Task input: Begin

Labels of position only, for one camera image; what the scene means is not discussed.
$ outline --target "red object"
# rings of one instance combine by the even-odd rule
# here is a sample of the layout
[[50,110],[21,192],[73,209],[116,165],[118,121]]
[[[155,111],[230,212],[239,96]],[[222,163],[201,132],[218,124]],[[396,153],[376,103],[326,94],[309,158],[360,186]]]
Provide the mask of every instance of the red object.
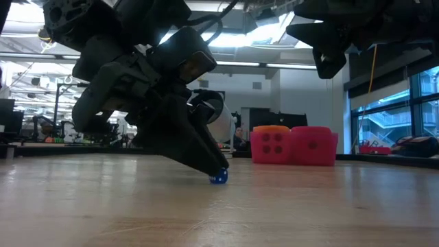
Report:
[[325,127],[251,132],[253,163],[334,166],[338,134]]
[[291,131],[293,164],[334,166],[336,148],[335,136],[329,128],[295,127]]
[[288,164],[289,132],[251,132],[253,163],[260,164]]
[[363,145],[359,147],[360,154],[391,154],[392,151],[387,147],[378,147],[375,142],[370,144],[369,141],[363,142]]

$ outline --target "robotic hand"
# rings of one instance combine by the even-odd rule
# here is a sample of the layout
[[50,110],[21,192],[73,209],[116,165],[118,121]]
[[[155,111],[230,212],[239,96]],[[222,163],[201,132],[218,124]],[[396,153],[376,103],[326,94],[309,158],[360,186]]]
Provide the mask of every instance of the robotic hand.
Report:
[[[105,132],[114,110],[127,112],[136,125],[132,140],[211,177],[224,173],[227,160],[217,147],[204,104],[189,105],[186,85],[215,68],[208,43],[219,36],[219,16],[188,20],[183,0],[119,0],[112,8],[101,0],[50,0],[44,6],[47,32],[56,42],[81,52],[73,76],[90,84],[73,108],[78,132]],[[208,22],[198,31],[191,26]],[[208,41],[201,33],[217,24]],[[161,38],[175,25],[169,40]],[[142,54],[135,45],[149,45]]]
[[346,64],[344,52],[378,43],[415,43],[439,56],[437,0],[306,0],[294,13],[323,21],[287,27],[290,36],[313,47],[322,79],[333,78]]

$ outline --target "glass window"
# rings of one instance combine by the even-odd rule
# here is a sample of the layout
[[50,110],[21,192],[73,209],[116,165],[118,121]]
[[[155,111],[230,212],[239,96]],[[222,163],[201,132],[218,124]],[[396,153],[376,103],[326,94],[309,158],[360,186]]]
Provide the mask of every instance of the glass window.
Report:
[[439,101],[423,104],[423,134],[439,137]]
[[[370,103],[369,105],[367,105],[366,110],[369,109],[373,109],[373,108],[378,108],[378,107],[382,107],[382,106],[387,106],[393,103],[398,103],[398,102],[403,102],[405,100],[409,100],[410,99],[410,91],[409,90],[404,90],[400,93],[395,93],[394,95],[391,95],[389,97],[385,97],[383,99],[377,100],[375,102]],[[362,112],[364,110],[364,107],[359,107],[358,108],[358,112]]]
[[[362,116],[358,117],[361,125]],[[363,125],[359,130],[359,142],[376,142],[378,146],[390,147],[401,137],[411,136],[412,118],[410,107],[385,110],[364,116]]]
[[428,69],[419,74],[421,96],[439,93],[439,67]]

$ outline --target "wooden table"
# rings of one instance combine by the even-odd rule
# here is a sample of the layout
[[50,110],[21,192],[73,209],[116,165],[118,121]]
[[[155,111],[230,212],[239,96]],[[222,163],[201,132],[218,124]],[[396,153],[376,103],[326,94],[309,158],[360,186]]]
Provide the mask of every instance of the wooden table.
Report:
[[0,161],[0,246],[439,246],[439,172],[253,165],[227,185],[158,156]]

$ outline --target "blue die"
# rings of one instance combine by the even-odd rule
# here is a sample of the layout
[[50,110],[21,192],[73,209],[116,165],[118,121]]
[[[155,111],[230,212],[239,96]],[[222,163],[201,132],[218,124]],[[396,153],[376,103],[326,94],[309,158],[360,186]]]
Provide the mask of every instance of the blue die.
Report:
[[228,179],[228,172],[227,169],[223,168],[222,171],[216,175],[216,176],[209,176],[209,180],[211,181],[211,184],[214,185],[221,185],[225,184]]

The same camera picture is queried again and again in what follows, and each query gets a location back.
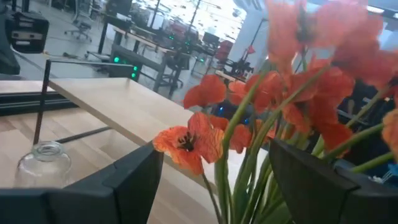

Task input: End

• **Your assignment**
The required output is a copy of each line in the records where the string "target" occurs.

• **Result for this task**
$ outline --target "red object"
$ outline --target "robotic hand"
$ outline --target "glass window"
$ outline --target "wooden table"
$ outline --target "blue die"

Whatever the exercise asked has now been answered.